Learning Runtime Parameters in Computer Systems with Delayed Experience Injection
This work addresses the challenge of automating configuration in high-concurrency cloud systems, which is incremental as it builds on existing reinforcement learning methods with a new technique for handling delayed rewards.
The paper tackles the problem of learning optimal runtime parameters for cloud databases under latency constraints, specifically cache expirations in HTTP caching for content delivery networks, using deep reinforcement learning with a novel delayed experience injection technique, and shows that it outperforms a statistical estimator.
Learning effective configurations in computer systems without hand-crafting models for every parameter is a long-standing problem. This paper investigates the use of deep reinforcement learning for runtime parameters of cloud databases under latency constraints.
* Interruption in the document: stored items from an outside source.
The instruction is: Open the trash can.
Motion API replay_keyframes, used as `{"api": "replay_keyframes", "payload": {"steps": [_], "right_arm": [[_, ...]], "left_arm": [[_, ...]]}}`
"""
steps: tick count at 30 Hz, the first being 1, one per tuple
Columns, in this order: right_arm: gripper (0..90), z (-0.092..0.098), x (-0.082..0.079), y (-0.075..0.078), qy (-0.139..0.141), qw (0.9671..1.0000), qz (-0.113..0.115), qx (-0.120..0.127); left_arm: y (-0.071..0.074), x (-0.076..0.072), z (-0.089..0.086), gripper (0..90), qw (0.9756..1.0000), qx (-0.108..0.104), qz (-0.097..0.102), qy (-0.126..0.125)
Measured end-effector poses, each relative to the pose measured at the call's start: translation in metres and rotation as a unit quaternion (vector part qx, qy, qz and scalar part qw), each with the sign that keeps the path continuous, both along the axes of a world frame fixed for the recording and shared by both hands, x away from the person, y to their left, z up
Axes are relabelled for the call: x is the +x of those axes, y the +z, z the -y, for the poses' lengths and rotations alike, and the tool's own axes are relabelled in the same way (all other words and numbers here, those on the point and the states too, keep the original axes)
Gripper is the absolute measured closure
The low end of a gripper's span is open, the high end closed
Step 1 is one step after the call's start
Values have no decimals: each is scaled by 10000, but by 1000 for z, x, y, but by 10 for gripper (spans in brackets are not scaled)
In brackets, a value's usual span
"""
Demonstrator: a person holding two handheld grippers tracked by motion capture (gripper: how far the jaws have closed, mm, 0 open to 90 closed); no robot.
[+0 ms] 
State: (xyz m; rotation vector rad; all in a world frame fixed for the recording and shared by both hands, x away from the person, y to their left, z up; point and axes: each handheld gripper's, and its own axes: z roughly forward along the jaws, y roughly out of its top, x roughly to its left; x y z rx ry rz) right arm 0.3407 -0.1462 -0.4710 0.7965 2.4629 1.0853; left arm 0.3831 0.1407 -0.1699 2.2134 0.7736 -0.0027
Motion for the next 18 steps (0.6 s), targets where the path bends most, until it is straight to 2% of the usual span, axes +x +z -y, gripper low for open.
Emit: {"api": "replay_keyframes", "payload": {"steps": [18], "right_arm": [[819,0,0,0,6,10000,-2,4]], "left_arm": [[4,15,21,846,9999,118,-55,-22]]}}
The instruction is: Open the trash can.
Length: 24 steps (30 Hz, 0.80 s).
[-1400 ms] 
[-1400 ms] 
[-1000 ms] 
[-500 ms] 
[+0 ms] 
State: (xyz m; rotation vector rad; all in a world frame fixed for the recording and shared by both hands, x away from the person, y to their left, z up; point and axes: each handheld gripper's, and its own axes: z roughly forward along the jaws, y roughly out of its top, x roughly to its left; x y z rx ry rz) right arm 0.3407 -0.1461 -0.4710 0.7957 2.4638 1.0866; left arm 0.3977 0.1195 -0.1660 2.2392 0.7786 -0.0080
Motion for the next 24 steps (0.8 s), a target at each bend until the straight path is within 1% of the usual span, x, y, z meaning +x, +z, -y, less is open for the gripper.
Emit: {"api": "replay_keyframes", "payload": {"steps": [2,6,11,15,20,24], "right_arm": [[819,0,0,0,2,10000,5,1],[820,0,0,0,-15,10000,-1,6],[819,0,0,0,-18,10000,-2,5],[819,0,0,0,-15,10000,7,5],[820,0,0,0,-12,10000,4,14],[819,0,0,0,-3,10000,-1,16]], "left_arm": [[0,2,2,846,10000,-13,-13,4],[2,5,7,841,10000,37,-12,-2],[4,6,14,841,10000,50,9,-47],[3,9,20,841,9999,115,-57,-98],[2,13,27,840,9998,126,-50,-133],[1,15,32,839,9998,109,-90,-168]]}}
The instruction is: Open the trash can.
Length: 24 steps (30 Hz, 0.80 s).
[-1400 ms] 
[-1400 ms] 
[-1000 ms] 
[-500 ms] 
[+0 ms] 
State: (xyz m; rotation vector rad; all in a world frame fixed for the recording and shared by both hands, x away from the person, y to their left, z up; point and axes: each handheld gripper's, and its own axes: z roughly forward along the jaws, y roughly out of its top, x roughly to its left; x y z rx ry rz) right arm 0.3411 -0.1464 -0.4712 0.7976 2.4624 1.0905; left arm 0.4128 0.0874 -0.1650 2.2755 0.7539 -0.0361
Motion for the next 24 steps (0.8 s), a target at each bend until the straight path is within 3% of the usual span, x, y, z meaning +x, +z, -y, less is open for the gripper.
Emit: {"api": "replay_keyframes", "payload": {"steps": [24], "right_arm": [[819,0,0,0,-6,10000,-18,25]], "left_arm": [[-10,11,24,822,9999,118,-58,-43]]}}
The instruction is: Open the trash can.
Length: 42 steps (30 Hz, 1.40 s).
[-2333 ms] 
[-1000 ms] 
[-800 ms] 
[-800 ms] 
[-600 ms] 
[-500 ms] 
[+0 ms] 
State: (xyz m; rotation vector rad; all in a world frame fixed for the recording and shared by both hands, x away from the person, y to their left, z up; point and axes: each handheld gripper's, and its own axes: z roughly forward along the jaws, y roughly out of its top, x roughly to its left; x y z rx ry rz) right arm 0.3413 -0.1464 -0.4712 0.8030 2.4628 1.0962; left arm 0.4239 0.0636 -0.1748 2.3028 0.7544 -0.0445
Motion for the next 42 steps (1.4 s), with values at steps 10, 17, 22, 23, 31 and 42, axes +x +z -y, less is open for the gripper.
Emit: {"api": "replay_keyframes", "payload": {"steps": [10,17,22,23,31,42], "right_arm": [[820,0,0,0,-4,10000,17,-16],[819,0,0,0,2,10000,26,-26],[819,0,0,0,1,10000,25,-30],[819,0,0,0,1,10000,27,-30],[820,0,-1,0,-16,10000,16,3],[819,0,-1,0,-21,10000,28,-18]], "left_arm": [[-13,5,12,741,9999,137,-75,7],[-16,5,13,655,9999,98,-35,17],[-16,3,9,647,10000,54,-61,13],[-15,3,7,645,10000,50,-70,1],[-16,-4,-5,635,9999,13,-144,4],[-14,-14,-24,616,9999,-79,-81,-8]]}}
Cloud services serve up to thousands of concurrent requests per second and can adjust critical parameters by leveraging performance metrics. In this work, we use continuous deep reinforcement learning to learn optimal cache expirations for HTTP caching in content delivery networks. To this end, we introduce a technique for asynchronous experience management called delayed experience injection, which facilitates delayed reward and next-state computation in concurrent environments where measurements are not immediately available. Evaluation results show that our approach based on normalized advantage functions and asynchronous CPU-only training outperforms a statistical estimator.